BEGIN Data for processing

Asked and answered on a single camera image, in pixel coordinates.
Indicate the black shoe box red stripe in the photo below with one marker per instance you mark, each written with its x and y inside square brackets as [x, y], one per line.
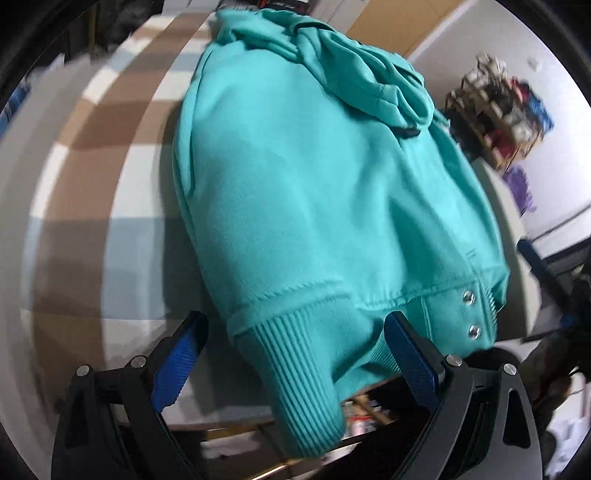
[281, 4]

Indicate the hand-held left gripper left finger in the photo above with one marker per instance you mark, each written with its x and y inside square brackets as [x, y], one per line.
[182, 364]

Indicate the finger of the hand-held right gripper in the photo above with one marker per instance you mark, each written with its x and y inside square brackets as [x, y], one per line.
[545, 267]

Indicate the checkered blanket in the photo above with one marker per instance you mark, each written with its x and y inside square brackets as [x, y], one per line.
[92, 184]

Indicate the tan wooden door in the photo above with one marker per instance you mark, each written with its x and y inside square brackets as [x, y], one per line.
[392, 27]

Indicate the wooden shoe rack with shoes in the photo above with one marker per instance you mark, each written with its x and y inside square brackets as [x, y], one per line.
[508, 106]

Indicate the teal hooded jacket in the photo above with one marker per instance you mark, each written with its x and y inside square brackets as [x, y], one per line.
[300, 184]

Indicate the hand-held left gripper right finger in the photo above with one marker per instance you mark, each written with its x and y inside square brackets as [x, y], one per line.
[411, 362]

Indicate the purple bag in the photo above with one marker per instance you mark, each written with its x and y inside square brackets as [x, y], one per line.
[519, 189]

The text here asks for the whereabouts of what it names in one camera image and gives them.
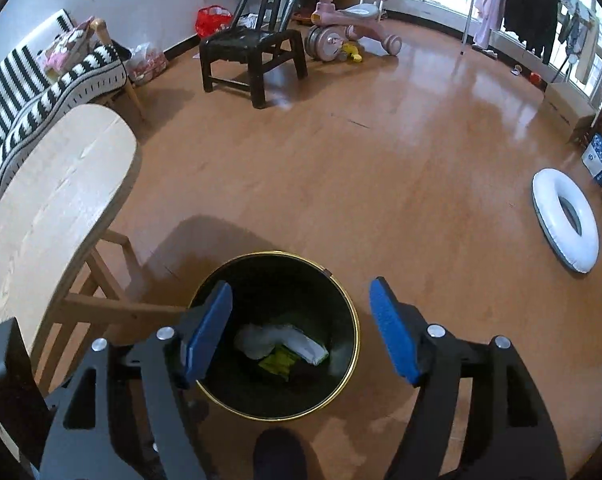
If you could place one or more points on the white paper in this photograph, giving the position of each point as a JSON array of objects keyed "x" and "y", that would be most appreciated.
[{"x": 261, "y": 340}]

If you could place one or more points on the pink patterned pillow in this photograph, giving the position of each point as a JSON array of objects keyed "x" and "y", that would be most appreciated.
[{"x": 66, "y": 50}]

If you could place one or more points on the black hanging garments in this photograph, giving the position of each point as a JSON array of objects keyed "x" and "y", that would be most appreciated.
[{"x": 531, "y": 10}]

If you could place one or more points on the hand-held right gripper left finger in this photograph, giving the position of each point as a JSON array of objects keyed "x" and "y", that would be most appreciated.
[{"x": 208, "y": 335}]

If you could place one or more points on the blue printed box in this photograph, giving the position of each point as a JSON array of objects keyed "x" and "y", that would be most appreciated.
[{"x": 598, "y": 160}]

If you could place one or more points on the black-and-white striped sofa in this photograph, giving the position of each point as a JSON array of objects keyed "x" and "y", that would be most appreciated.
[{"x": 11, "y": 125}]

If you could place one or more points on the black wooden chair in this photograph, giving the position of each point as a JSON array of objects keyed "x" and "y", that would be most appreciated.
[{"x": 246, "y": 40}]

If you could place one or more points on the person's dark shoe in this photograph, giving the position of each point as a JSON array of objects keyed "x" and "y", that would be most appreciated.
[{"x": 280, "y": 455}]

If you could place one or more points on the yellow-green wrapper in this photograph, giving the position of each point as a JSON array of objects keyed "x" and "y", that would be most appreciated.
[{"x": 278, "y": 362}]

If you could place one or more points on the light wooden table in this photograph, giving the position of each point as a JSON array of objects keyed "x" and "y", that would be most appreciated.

END Data for processing
BEGIN Data for processing

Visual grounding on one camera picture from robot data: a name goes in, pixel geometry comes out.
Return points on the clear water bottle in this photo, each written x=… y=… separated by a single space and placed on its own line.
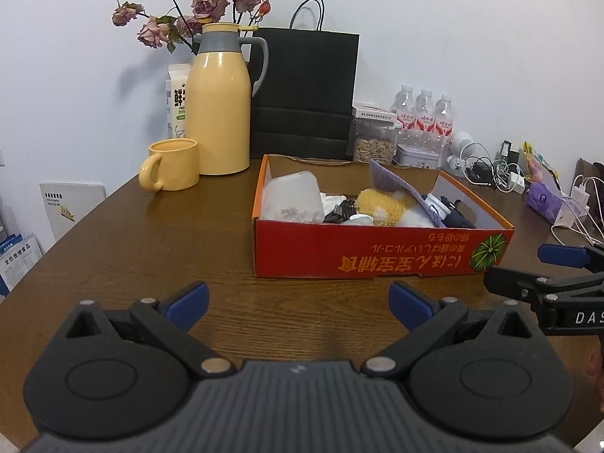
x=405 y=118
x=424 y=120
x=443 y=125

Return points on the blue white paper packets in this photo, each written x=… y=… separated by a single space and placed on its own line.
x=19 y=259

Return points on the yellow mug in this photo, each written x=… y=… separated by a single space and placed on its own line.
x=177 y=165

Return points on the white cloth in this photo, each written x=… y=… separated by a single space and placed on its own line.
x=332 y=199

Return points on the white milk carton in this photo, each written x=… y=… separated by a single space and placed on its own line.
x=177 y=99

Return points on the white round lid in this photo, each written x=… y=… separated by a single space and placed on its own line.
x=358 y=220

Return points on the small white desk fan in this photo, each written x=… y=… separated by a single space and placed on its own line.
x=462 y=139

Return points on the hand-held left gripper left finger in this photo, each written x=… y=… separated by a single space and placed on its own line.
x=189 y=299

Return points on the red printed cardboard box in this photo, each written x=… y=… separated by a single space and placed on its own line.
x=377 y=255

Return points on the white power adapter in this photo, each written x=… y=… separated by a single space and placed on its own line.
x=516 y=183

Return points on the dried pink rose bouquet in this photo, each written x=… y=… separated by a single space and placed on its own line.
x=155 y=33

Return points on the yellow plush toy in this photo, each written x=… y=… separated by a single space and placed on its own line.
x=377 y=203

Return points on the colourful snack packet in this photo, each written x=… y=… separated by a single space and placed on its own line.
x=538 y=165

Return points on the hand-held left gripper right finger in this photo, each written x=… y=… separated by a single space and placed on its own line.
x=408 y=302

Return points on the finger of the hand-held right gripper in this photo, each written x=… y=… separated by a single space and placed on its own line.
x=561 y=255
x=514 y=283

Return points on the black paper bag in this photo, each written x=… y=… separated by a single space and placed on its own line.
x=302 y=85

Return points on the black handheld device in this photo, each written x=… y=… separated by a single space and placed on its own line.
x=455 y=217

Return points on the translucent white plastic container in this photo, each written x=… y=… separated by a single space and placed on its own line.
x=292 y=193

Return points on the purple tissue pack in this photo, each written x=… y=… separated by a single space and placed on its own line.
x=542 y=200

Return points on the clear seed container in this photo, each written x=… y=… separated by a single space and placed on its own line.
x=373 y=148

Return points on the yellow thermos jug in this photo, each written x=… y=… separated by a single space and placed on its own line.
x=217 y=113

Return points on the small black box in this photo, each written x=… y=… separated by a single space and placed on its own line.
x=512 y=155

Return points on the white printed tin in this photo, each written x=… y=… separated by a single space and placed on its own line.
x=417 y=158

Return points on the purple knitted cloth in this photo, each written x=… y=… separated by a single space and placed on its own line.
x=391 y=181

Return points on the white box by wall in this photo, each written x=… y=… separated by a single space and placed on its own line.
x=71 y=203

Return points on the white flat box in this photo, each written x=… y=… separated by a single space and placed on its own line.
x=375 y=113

END Data for processing
BEGIN Data for processing

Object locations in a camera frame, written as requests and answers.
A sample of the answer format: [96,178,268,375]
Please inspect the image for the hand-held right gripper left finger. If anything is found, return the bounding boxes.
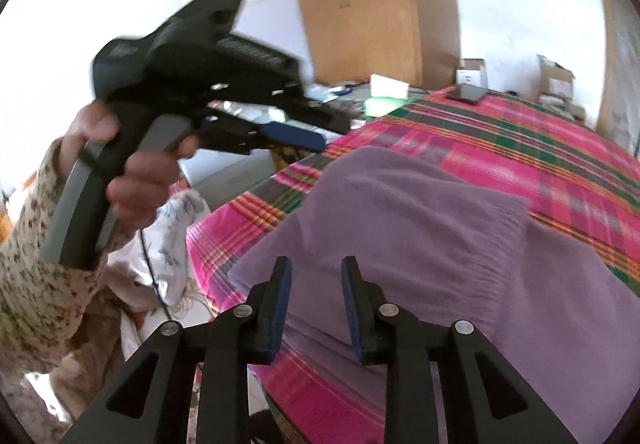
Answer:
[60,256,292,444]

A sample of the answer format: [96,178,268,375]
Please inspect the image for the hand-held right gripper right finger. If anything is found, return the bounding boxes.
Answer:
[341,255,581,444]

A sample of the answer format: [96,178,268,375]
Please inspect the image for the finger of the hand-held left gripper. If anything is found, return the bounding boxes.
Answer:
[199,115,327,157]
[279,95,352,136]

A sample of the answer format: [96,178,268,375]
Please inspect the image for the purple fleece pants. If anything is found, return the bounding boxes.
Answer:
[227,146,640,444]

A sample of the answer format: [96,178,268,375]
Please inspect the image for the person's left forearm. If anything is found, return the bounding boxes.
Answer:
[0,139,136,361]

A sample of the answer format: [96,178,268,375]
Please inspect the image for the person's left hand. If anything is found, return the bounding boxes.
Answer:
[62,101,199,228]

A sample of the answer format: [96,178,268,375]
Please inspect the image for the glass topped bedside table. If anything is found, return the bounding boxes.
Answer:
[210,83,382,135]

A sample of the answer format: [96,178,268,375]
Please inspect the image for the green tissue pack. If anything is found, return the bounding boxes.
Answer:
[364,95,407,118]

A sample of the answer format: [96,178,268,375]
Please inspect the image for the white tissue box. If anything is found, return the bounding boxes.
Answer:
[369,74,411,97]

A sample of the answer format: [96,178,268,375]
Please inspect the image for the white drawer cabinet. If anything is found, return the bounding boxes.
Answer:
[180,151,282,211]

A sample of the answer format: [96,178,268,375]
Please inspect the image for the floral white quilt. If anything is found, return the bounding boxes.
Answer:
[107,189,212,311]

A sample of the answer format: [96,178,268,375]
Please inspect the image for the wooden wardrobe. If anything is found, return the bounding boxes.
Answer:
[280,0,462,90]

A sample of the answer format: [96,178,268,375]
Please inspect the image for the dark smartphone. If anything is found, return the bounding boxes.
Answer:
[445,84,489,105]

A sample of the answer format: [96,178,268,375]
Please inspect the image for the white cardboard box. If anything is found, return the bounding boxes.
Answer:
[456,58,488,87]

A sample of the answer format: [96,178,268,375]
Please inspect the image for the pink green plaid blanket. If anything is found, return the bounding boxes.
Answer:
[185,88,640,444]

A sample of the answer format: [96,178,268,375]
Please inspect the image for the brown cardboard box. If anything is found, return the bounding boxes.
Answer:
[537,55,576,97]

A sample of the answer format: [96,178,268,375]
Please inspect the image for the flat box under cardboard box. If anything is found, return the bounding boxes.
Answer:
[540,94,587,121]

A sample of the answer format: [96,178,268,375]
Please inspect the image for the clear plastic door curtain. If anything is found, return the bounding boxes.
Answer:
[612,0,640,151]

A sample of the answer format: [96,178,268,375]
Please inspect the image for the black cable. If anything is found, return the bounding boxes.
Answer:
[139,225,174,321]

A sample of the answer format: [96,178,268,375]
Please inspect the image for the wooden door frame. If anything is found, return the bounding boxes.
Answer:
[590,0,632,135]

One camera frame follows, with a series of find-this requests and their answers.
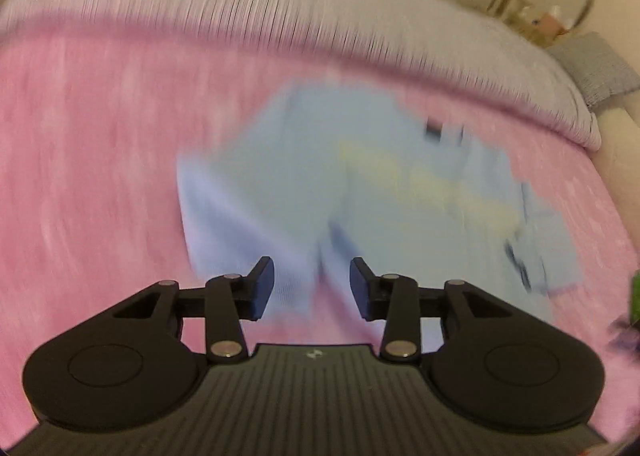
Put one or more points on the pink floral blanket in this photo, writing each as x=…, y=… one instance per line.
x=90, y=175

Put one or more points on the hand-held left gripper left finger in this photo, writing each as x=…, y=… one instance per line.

END Data for processing

§ **What this task involves**: Go through the records above, find every line with the word "table", and list those lines.

§ **Exercise answer**:
If you could place one or more points on the light wooden table in this photograph, giving the position of each point as a JSON array of objects keyed "x" and "y", that would be most appreciated.
Please inspect the image for the glass topped bedside table. If anything is found, return the bounding boxes.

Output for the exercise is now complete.